Department of Radiology, Rigshospitalet, Copenhagen, Denmark
Faculty of Health and Medical Sciences, University of Copenhagen, Copenhagen, Denmark.
BMJ Open. 2021 Nov 1;11(11):e047878. doi: 10.1136/bmjopen-2020-047878.
Postembolisation syndrome (PES) is the most common side effect of vascular embolisation of solid organs. Although prophylactic corticosteroids are known to reduce the incidence and severity of PES, no trials investigating their efficacy have been conducted in men undergoing prostatic artery embolisation (PAE). We postulate that steroids can have a similar effect in reducing PES after PAE. This paper describes the rationale and detailed protocol for a randomised controlled trial evaluating the efficacy of dexamethasone (DEXA) in reducing PES after PAE.

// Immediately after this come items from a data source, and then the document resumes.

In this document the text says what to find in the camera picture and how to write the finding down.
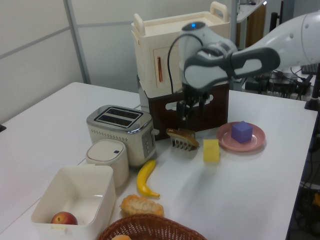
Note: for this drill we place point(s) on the wooden cabinet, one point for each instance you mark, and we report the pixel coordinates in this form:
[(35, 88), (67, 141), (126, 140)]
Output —
[(255, 25)]

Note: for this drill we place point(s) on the golden bread roll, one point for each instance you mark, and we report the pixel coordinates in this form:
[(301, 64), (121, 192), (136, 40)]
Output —
[(121, 237)]

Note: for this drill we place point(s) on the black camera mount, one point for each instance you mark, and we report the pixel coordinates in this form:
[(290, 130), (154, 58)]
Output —
[(311, 103)]

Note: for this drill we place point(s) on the brown wicker basket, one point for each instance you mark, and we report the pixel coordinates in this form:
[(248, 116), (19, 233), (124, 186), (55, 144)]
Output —
[(150, 227)]

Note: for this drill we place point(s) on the small white lidded bin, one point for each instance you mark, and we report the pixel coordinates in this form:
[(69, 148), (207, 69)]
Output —
[(105, 160)]

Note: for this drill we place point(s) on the yellow foam cube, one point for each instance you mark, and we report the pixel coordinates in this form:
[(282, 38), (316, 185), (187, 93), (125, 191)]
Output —
[(211, 151)]

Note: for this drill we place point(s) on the white plastic box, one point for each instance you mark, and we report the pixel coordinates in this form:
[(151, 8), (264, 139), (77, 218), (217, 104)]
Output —
[(75, 190)]

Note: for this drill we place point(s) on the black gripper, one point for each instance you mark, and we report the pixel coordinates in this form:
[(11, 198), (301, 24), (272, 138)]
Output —
[(193, 96)]

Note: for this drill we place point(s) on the yellow banana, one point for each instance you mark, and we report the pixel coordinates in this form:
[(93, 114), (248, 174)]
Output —
[(145, 177)]

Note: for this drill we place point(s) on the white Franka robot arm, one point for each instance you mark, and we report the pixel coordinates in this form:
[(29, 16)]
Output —
[(275, 40)]

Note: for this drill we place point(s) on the chrome and cream toaster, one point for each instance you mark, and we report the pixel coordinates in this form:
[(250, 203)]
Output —
[(112, 135)]

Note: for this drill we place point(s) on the pink plate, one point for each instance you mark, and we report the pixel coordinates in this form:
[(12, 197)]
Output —
[(257, 140)]

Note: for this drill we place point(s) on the dark brown wooden box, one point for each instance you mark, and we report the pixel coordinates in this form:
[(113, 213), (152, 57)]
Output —
[(162, 120)]

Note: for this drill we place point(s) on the long almond pastry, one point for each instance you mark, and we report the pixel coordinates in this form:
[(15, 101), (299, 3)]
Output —
[(140, 205)]

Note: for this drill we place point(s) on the brown bread slice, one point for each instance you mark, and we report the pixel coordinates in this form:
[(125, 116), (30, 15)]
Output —
[(185, 135)]

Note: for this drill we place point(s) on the red apple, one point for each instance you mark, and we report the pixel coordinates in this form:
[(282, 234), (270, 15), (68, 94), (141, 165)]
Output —
[(63, 218)]

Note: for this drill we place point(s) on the purple foam cube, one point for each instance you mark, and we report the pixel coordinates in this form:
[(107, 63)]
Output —
[(241, 132)]

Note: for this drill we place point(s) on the cream toy oven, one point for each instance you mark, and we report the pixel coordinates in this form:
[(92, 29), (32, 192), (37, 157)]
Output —
[(150, 50)]

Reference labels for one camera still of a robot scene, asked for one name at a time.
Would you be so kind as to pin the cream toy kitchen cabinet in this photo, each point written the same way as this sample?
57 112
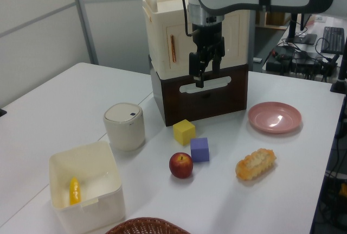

In this single-centre, randomised, double-blind, placebo-controlled trial, we will enrol 60 individuals undergoing PAE for benign prostatic hyperplasia. Participants will be randomised to receive IV DEXA (24 mg) or placebo (saline). The primary outcomes will be postprocedural fever, pain and quality of life. The secondary outcomes will include postprocedural nausea, postprocedural medicine usage, laboratory parameters (C reactive protein, prostate-specific antigen) and early PAE results.
Ethics approval was obtained from the Danish Committee on Health Research Ethics in the Capital Region (H-20025910). The results from this trial will be disseminated through publication in peer-reviewed journals and national and international presentations.
Clinicaltrials.gov identifier: NCT04588857; EudraCT number: 2020-000915-53.
栓塞后综合征(PES)是实体器官血管栓塞最常见的副作用。尽管预防性使用皮质类固醇已被证实可以降低 PES 的发生率和严重程度,但尚未在接受前列腺动脉栓塞术(PAE)的男性中进行过评估其疗效的试验。我们推测类固醇在降低 PAE 后 PES 方面也能产生类似的效果。本文介绍了一项评估地塞米松(DEXA)在降低 PAE 后 PES 中的疗效的随机对照试验的原理和详细方案。
在这项单中心、随机、双盲、安慰剂对照试验中,我们将招募 60 名接受 PAE 治疗良性前列腺增生的患者。参与者将被随机分配接受 IV DEXA(24mg)或安慰剂(生理盐水)。主要结局将是术后发热、疼痛和生活质量。次要结局将包括术后恶心、术后用药、实验室参数(C 反应蛋白、前列腺特异性抗原)和早期 PAE 结果。
该试验已获得丹麦首都地区健康研究伦理委员会的批准(H-20025910)。试验结果将通过在同行评议期刊和国内外会议上发表来传播。
Clinicaltrials.gov 标识符:NCT04588857;EudraCT 编号:2020-000915-53。